The case involved the redistricting of North Carolina after the 1990 census. North Carolina submitted to the Department of Justice a map with one majority-minority black district—that is, a district with a black majority. The Department of Justice believed that the state could have drawn another such majority-minority district in order to improve representation of black voters rather than including them all within one district.
The state revised its map and submitted a new plan, this one with two majority-minority districts. The proposed 12th district was 160 miles (260 km) long, winding through the state to connect various areas having in common only a large black population. A federal District Court dismissed a lawsuit by some North Carolina voters on the grounds that they had no claim for relief under a standard set by a previous Supreme Court case, United Jewish Organizations of Williamsburgh v. Carey.

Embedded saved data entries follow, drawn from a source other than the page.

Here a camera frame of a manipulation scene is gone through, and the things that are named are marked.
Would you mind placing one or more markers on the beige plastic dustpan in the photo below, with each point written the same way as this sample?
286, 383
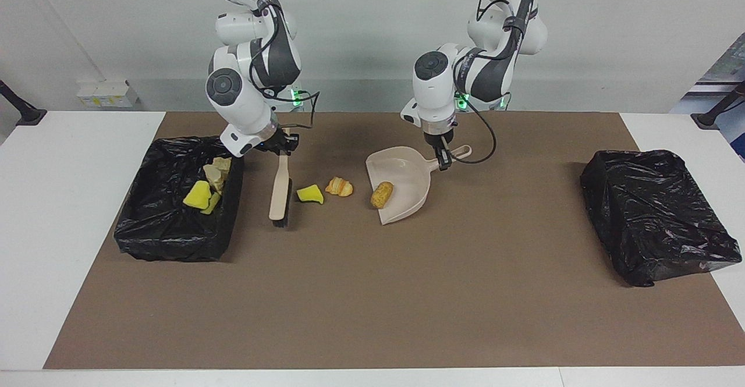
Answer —
407, 171

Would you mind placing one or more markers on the brown table mat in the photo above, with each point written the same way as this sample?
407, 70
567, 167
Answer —
349, 329

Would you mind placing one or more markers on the yellow sponge piece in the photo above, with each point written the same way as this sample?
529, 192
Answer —
309, 194
197, 195
212, 203

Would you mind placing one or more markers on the blue grey background equipment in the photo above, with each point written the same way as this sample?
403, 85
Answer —
730, 70

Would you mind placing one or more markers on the oval brown bread roll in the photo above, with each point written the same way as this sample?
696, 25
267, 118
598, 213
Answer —
382, 195

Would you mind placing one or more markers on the small croissant piece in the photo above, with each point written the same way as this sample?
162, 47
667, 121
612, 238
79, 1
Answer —
213, 178
339, 187
222, 164

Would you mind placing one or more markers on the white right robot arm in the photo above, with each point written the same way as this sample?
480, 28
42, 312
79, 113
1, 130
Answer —
238, 102

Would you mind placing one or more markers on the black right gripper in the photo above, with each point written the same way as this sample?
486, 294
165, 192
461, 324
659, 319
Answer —
276, 141

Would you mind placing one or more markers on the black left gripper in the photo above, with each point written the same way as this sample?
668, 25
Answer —
439, 141

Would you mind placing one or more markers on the black clamp stand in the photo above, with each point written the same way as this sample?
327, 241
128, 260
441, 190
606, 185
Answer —
26, 114
707, 120

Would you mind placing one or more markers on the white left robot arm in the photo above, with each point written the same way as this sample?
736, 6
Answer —
433, 96

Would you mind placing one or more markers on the black bag lined bin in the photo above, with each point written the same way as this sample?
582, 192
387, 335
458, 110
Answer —
169, 230
652, 212

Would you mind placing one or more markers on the beige brush black bristles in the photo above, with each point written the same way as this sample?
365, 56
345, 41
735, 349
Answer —
279, 195

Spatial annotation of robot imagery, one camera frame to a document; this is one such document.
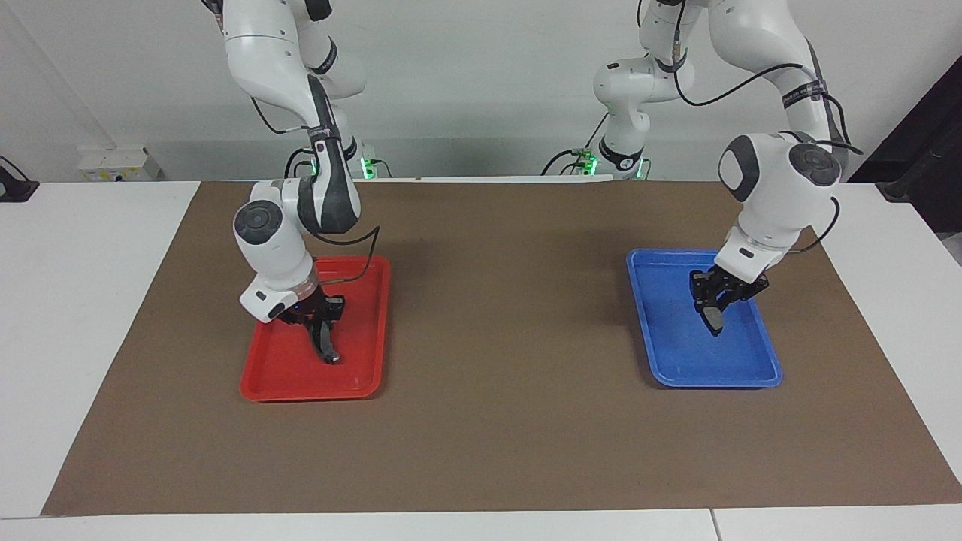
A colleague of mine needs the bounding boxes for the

Justice Sandra Day O’Connor delivered the opinion of the Court, which reversed that of the District Court. She described the shape of the new district as “bizarre” and said such a district “bears an uncomfortable resemblance to political apartheid.” The Court found that if a redistricting map is “so bizarre on its face that it is ‘unexplainable on grounds other than race’,” that a claim for relief under the Fourteenth Amendment to the United States Constitution is available to plaintiffs.
Such redistricting will be held unconstitutional if it is found to be intended to segregate voters by race and this segregation cannot be justified under a standard of strict scrutiny. Actions subject to this standard must satisfy three conditions: a compelling government interest, narrowly tailored to achieve that goal, and the least restrictive means for achieving that interest.